Prompt: State how many lines of the listing below include the word "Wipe". Give only the number.

Source data:
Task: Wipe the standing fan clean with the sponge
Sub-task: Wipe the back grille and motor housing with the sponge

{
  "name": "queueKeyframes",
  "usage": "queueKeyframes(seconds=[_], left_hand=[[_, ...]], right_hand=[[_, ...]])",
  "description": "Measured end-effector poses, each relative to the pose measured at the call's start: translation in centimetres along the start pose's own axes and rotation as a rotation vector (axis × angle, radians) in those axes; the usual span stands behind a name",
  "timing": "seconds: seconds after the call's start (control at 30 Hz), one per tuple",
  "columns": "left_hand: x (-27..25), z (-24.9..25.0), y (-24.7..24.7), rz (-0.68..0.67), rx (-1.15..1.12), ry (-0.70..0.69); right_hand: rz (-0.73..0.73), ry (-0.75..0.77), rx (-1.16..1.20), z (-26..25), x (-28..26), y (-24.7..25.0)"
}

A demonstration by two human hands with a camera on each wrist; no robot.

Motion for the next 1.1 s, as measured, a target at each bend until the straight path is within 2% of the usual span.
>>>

Task output: 2